Back in the 1990s when Michael Born fooled the German and Swiss news media, it had resulted in great embarrassment at both the gullibility, as well as the total lack of professionalism, within mainstream media. Fast forward to the early 2020s, and news agencies all over the world used images of parked Italian military trucks—lined up at night on a street in central Milan—in order to create a notion of some impending doom straight out of an ‘end of the world science’ fiction movie. Nothing of any depth needed to be said to the viewing and increasingly traumatised public. As continuous use of psychological terrorism by the media surrounding COVID-19 was enough for people to assume these trucks were there to remove the thousands of bodies from Milan who were about to die in this “plague of the century”.

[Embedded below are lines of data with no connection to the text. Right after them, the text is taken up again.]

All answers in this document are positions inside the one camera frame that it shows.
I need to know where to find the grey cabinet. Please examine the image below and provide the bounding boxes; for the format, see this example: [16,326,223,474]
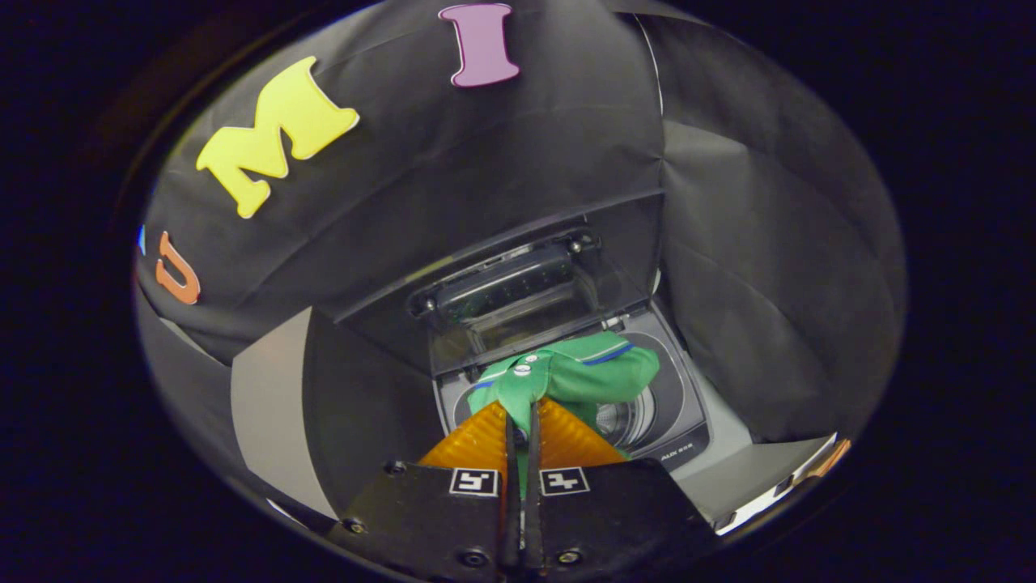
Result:
[231,306,446,519]

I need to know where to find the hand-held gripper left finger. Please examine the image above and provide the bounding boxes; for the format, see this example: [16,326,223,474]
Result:
[328,399,519,583]

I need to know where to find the dark washing machine lid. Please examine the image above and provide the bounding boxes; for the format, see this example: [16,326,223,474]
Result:
[336,190,666,377]

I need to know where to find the black backdrop cloth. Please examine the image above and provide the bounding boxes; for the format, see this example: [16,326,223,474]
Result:
[134,0,907,446]

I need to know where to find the orange and white object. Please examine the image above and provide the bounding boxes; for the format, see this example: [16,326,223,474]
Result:
[809,437,852,479]

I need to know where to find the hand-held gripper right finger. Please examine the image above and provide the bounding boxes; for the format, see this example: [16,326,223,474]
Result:
[522,397,721,580]

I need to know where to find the grey washing machine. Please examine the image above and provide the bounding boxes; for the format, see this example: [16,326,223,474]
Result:
[433,304,755,487]

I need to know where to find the green polo shirt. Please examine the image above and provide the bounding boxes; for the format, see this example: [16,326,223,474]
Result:
[468,330,660,495]

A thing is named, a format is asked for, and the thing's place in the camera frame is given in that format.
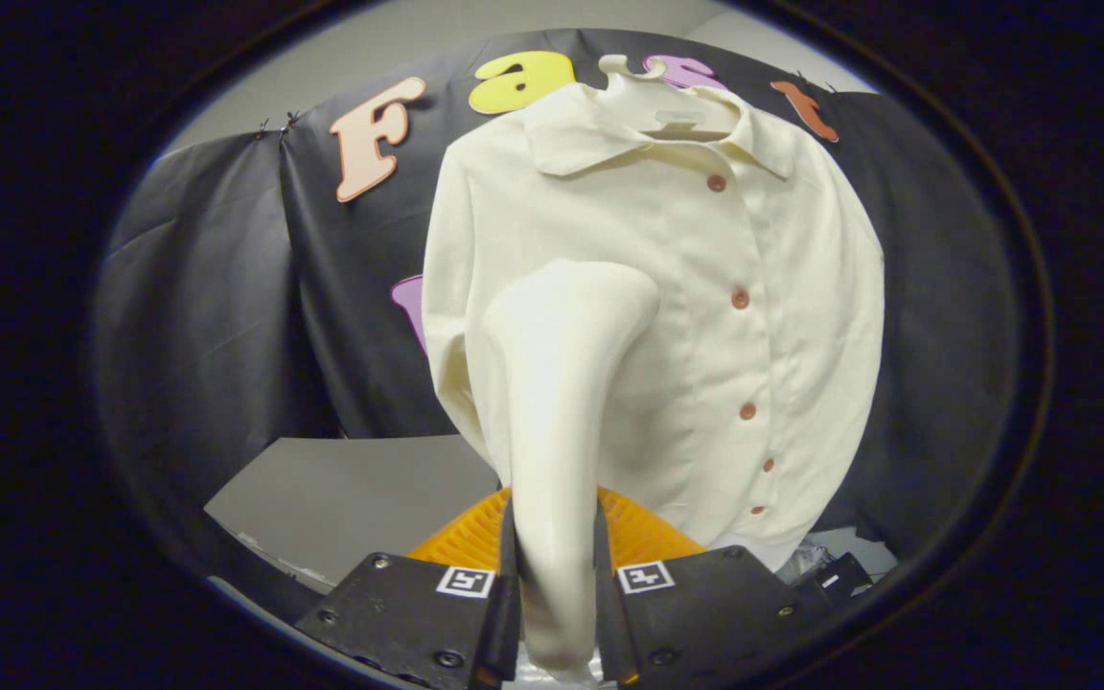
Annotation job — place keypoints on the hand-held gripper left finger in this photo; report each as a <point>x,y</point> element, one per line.
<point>418,613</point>

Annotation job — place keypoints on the black backdrop cloth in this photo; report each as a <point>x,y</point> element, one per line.
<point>226,316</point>

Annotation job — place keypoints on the white garment steamer head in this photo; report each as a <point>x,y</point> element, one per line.
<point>552,412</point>

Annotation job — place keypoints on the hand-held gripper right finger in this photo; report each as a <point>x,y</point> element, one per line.
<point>696,613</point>

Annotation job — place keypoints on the black box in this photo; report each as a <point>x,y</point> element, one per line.
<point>841,579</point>

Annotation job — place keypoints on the white clothes hanger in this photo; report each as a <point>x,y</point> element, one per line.
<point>667,101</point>

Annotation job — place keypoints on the cream button-up shirt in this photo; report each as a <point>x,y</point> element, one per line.
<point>753,249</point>

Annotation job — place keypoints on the grey cabinet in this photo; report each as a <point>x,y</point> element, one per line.
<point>351,498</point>

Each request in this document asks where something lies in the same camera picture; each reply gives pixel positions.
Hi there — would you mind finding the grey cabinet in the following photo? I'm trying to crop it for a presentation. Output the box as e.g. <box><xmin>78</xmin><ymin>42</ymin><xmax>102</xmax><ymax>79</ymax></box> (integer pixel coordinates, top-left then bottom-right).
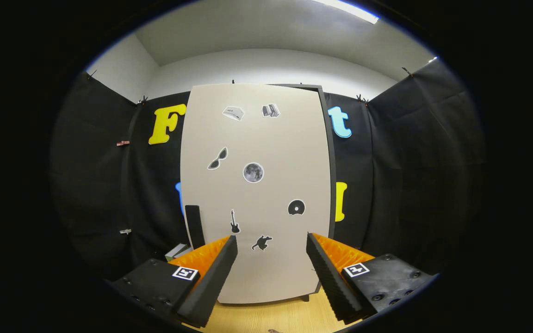
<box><xmin>271</xmin><ymin>83</ymin><xmax>337</xmax><ymax>302</ymax></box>

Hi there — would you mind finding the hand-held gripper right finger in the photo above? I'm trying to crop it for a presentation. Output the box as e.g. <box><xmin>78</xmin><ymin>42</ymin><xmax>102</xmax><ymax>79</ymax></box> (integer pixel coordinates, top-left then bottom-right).
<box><xmin>306</xmin><ymin>232</ymin><xmax>436</xmax><ymax>324</ymax></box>

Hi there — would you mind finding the green book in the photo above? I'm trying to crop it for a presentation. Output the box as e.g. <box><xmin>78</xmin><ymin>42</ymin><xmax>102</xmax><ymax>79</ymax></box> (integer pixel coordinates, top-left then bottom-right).
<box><xmin>165</xmin><ymin>243</ymin><xmax>187</xmax><ymax>260</ymax></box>

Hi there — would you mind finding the ceiling light panel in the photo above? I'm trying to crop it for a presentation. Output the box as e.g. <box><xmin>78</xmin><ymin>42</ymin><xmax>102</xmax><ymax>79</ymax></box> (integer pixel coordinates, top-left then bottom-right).
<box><xmin>310</xmin><ymin>0</ymin><xmax>380</xmax><ymax>25</ymax></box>

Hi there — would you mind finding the beige cabinet door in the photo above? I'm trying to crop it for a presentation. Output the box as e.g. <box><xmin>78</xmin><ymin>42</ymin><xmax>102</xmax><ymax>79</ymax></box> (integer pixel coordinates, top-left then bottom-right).
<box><xmin>180</xmin><ymin>83</ymin><xmax>332</xmax><ymax>304</ymax></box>

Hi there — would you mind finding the black backdrop cloth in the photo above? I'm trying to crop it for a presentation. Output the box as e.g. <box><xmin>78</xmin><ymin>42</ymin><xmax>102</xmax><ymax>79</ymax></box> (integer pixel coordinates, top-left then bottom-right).
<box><xmin>49</xmin><ymin>58</ymin><xmax>487</xmax><ymax>283</ymax></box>

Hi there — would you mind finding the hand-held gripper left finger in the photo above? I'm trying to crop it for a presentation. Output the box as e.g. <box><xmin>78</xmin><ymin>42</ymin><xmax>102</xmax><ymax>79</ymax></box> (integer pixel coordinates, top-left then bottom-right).
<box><xmin>109</xmin><ymin>235</ymin><xmax>238</xmax><ymax>328</ymax></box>

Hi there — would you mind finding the black door handle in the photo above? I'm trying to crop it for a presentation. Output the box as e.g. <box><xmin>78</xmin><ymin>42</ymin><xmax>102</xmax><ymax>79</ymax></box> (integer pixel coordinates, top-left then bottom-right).
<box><xmin>185</xmin><ymin>205</ymin><xmax>206</xmax><ymax>250</ymax></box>

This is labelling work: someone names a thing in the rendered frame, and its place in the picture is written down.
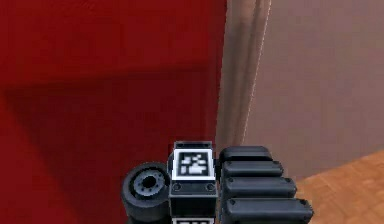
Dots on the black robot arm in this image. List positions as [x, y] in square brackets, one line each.
[253, 196]

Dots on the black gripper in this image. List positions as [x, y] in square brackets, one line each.
[146, 196]

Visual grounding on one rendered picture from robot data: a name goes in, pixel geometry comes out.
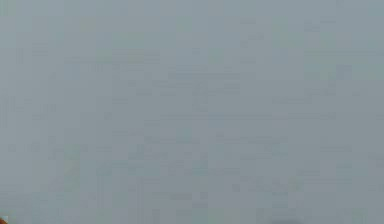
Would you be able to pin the orange-brown object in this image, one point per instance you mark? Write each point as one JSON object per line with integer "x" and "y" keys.
{"x": 2, "y": 221}

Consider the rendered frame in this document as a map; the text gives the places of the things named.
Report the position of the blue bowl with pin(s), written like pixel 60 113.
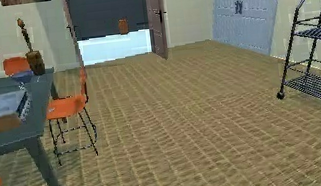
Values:
pixel 24 75

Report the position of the small brown bin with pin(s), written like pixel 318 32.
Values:
pixel 123 26

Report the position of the brown vase with stem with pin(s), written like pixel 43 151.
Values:
pixel 34 61

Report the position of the brown room door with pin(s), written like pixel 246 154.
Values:
pixel 156 17

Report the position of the grey-blue table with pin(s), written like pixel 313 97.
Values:
pixel 32 105

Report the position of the pale blue double door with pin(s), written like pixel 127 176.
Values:
pixel 246 10

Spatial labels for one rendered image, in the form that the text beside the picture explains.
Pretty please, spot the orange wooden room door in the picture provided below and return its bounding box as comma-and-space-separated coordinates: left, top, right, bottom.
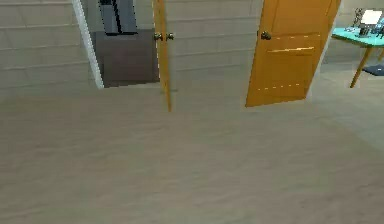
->
245, 0, 342, 108
152, 0, 173, 113

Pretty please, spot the turquoise table with wooden legs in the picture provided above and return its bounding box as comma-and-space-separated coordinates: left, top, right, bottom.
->
331, 26, 384, 89

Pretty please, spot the dark blue floor cushion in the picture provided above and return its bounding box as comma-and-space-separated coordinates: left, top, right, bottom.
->
362, 64, 384, 77

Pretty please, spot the small grey figurine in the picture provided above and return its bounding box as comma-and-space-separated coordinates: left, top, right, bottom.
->
352, 8, 364, 28

What Michael Born did to the media in the 1990s—in order to demonstrate just how fake the TV news and all mainstream media can be—has today, had been turned around by the mainstream media themselves so as to terrorise endless millions of people into believing they would be all dead soon using images of empty military trucks parked on a darken Milanese street. The fact remains, that the groups and organisations claiming to be protecting us all from Fake News, are themselves nothing more than pranksters and tricksters. However, with a far more insidious agenda than what Michael Born was delivering back in the 1990s.
While everything we are told by mainstream sources is not always a lie, far too much of it is wild and misleading distortions for any independently-minded individual to unconditionally trust what the TV presenters and scientists announce these days.
Yet sadly, to the point of tragic, we now live in an age wereby much of society considers automatic unquestioned loyalty to what they have heard on their radio, seen on the TVs or read in the print media has—incredibly it must be said—become a sign of their intellectualism. We have come a long way from the days of the Symposiums of ancient Athens, and very much in the wrong direction.